Настя ответила через несколько гудков вялым, безжизненным голосом.
– Привет, – пробормотала я и остановилась. – Я… мне так жаль, Настя.
Глупо. Даже тупо. Но я не из тех, кто подберет правильные слова в слишком несчастливой или слишком счастливой обстановке.
Я услышала, как Настя всхлипнула и заплакала. У меня самой навернулись слезы, но не из-за того, что мне было жаль Машу (мы почти не знали друг друга), а потому, что плакала Настя.
– Мне очень жаль, – повторила я. Посмотрев себе под ноги, заметила, что топаю. Семь раз – пауза – семь раз – пауза.
– Прости… прости, – было слышно, как она шмыгает носом и вытирает слезы. – Просто Маша… она была такой хорошей… Она была тихой и старательной, и остальные просто не понимали, насколько она… – Снова всхлип и рыдания. – Она не заслужила… только не она, понимаешь, Алина?
– Да, – тихо отозвалась я.
Настя снова принялась остервенело бороться со слезами, а потом спросила в трубку:
– Как там в школе?
Но я задала ей встречный вопрос:
– Ты ведь не думаешь, что это я?
В трубке на мгновение стало тихо, потом Настя осторожно спросила:
– Что – ты?
– Ты ведь не думаешь, что это я убила Машу? – храбро спросила я.
– Нет, конечно, – у нее даже голос дрогнул. – Почему ты задаешь такие вопросы?
Конечно, она не знает. С какой стати полицейским сообщать ей о делах? Но мне никто не запрещал, поэтому я сказала:
– Меня подозревают в смерти Маши. В ее комнате нашли мой волос, но я уверена, что он свалился с тетради, которую я принесла. Ты ведь знаешь, как они у меня выпадают! И это притом, что больше никаких улик не найдено!
– Это ужасно, – прошептала Настя. – Ты в порядке, Алина? Прости, меня сегодня не было в школе, я…
– Я все понимаю, – перебила ее я. Не хотелось, чтобы Настя оправдывалась, силясь скрыть свои слабости. Я-то знаю, что она проревела полдня. – Ты-то как себя чувствуешь?
Еще один дурацкий вопрос.
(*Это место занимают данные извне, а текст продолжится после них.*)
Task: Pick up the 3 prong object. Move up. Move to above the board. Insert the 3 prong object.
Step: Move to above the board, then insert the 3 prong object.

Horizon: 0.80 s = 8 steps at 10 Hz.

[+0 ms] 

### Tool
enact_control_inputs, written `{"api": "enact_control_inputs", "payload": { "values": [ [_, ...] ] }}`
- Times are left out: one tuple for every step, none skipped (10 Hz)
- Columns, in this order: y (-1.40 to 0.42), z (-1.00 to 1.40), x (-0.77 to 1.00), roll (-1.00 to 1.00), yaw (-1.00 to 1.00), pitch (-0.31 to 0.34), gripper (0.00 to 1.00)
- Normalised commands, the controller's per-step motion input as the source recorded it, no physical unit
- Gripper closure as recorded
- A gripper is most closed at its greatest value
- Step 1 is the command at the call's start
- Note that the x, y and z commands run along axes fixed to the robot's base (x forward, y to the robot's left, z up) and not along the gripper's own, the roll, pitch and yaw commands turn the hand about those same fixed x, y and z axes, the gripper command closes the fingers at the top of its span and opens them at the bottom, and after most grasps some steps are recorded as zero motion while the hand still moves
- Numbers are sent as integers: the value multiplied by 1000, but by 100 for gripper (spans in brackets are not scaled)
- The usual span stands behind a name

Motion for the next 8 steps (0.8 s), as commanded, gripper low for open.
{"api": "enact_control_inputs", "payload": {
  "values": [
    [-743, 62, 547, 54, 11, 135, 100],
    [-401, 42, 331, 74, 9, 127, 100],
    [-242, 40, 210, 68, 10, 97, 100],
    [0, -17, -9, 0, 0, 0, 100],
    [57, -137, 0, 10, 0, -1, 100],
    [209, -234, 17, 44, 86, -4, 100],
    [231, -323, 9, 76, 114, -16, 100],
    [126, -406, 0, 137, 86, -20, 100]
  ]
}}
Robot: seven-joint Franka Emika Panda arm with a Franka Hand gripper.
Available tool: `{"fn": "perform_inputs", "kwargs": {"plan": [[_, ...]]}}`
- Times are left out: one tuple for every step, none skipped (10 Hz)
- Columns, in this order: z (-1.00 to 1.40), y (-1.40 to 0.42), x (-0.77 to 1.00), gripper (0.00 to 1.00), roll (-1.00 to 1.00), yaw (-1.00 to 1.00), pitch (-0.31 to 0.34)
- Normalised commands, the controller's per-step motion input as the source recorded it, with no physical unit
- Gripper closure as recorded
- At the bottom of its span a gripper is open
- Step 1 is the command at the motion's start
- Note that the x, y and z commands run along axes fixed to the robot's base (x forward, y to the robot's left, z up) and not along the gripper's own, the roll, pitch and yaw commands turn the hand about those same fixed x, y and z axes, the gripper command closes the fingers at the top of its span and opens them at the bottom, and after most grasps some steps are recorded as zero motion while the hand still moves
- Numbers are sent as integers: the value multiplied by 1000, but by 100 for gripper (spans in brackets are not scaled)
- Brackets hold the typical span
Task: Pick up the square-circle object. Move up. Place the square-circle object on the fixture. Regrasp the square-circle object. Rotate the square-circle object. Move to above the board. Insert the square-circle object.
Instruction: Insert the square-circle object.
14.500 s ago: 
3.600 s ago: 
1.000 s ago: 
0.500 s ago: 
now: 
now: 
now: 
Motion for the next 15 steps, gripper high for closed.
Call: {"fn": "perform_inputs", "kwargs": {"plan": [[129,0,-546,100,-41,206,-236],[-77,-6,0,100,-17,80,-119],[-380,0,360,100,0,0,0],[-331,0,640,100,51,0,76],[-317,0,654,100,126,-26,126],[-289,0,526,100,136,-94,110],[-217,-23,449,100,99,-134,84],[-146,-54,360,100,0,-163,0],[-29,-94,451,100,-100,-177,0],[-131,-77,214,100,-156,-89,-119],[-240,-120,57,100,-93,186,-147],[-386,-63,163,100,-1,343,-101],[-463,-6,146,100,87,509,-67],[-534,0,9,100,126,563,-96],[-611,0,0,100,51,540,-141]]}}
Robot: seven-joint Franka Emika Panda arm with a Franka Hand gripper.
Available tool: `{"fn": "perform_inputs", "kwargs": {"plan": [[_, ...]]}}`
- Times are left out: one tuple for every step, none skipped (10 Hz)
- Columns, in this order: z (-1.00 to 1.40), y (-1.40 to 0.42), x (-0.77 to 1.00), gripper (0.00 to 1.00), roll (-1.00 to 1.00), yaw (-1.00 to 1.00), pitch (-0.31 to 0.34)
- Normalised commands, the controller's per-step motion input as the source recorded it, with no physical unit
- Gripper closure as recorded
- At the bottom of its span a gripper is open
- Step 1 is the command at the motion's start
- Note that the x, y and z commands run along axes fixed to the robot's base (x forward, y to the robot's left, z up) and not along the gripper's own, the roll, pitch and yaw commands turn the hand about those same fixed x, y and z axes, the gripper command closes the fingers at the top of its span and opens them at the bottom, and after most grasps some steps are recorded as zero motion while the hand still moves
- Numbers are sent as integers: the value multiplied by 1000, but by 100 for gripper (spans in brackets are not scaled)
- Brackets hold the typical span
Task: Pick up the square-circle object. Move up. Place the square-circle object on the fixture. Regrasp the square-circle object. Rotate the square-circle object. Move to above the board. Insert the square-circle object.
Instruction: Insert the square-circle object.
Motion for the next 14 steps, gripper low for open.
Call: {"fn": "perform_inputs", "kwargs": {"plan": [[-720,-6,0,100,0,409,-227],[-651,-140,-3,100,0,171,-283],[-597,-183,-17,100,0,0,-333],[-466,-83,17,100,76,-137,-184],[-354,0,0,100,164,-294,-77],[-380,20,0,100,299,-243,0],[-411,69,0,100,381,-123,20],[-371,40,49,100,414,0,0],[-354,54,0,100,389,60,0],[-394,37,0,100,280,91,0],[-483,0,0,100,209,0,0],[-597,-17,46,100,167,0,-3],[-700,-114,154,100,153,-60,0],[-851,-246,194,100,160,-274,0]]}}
Конечно, она чувствует себя ужасно! Ее подругу убили!
– Не так хорошо, как хотелось бы, – горько рассмеялась Настя. – Мою подругу семь раз ударили ножом!
Семь раз ножом? У меня в груди похолодело. Жуть. И кто способен на такое – семь раз ударить девочку-подростка? И главное – зачем? Мне сказали, что ничего не украдено… да там и красть нечего, если честно.
Так, ладно, ближе к делу. Я переложила телефон из другой руки в другую и сказала:
– Прости. Я не особо знаю, что говорить в таких случаях.
– Никто не знает, – грубо отозвалась Настя.
– У тебя есть номера телефонов ее родителей? Кого-нибудь из них? Я… мне просто необходимо им позвонить!
– Да, конечно, – голос Насти стал рассеянным, будто она на что-то отвлеклась. – Я скину тебе сообщением. Алина, прости, мне уже пора. Скоро приедет мама, а у меня – бардак.
И она отключилась.
8 сентября. День
Знаю, не самое лучшее решение – мозолить глаза убитым от горя родителям, но все-таки я позвонила им и попросила встретиться. Мама Маши ответила утвердительно на все мои вопросы, и это я выбрала, где нам встретиться. В парке? Да, подходит. Когда? Без разницы, давайте через полчаса.
Но повесив трубку, я засомневалась, что она придет. Уж слишком потерянным и отстраненным был ее голос… Но домой идти не хотелось. Там наверняка бардак после утренней проверки. Я уселась на скамейку и принялась ждать. Голова трещала.
И только я погрузилась в пучину мыслей, как увидела знакомую долговязую фигуру в оранжевой толстовке. Фигура слегка сутулилась и шла по дорожке прямо ко мне. Это был Костя Чернов.
Костя учился в параллельном одиннадцатом классе – в том же самом, где и Маша – и слыл чудиком. Больше из-за своего внешнего вида, чем из-за внутренних качеств. Он всегда носил растрепанные (очень растрепанные!) волосы и яркие толстовки с дурацкими надписями. А вот с характером у него все было в порядке: молчаливый, стеснительный, он дружил всего с несколькими ребятами и не решался покинуть зону комфорта, чтобы расширить круг знакомств.